Pillar One: Serious Illness or Frailty (Immunosuppression)

            The first “Pillar,” or factor, for pneumonia to develop, is the presence of a serious illness (Bartlett and Gorbach, 1975).  Disease development over time is a consequence of genetic inheritance and/or environmental factors. But in every case, illness alters the body’s internal stability placing it at a higher risk for exacerbating consequences. Illnesses produce both physical and psychological stresses and the immune system is the first responder with a pro-inflammatory response, or increased inflammation (Morey, Boggero, Scott, & Segerstrom, 2015).
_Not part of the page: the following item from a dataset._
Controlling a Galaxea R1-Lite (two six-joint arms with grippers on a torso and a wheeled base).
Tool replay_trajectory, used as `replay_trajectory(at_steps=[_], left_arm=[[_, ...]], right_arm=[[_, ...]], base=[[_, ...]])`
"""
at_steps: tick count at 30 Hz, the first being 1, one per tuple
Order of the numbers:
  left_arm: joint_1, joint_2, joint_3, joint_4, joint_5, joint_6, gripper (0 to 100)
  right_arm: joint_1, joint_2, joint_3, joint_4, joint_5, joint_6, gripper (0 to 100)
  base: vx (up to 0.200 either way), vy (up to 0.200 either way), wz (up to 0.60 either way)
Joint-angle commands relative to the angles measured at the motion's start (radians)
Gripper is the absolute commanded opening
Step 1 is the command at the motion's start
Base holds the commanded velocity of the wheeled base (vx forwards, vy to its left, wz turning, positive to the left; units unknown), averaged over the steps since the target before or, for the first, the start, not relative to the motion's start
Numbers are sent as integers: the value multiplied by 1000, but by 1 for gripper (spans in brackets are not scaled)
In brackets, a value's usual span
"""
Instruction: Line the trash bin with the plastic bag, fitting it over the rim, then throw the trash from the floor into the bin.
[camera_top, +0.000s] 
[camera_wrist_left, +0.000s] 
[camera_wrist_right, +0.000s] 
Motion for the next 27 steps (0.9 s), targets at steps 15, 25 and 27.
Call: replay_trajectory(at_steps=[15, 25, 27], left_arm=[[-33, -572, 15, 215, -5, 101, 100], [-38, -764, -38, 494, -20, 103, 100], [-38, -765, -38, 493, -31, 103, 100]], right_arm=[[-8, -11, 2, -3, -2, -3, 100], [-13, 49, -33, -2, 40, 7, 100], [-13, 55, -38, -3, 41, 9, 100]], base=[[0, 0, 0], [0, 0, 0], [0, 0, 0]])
Stress has been shown to have adverse effects on cardiovascular, gastrointestinal, and endocrine functions, particularly if the stress is severe and prolonged (Yaribeygi et al., 2017).  The effects of stress may also further alter the immune system responses related to these diseases and allow secondary, opportunistic diseases to develop. The immune system is comprised of two systems: The Innate and the Adaptive Immune Systems.  The Innate Immune System is constantly vigilant and primarily provides an immediate but short-lived, imprecise pro-inflammatory response to pathogen invasion; it has no memory of previous pathogens or attacks, and, if left unchecked, can cause inflammatory damage to healthy cells (Yatim and Lakkis, 2015, Meyer, 2001; Dettmer, 2021).  The Adaptive Immune System is initiated when the innate system defenses are eluded and pathogen molecules are detected (Janeway et al., 2001; Dettmer, 2021). This system is slower to respond taking 4 to 7 days to reach effective strength (InformedHealth.org, 2020; Janeway et al., 2001).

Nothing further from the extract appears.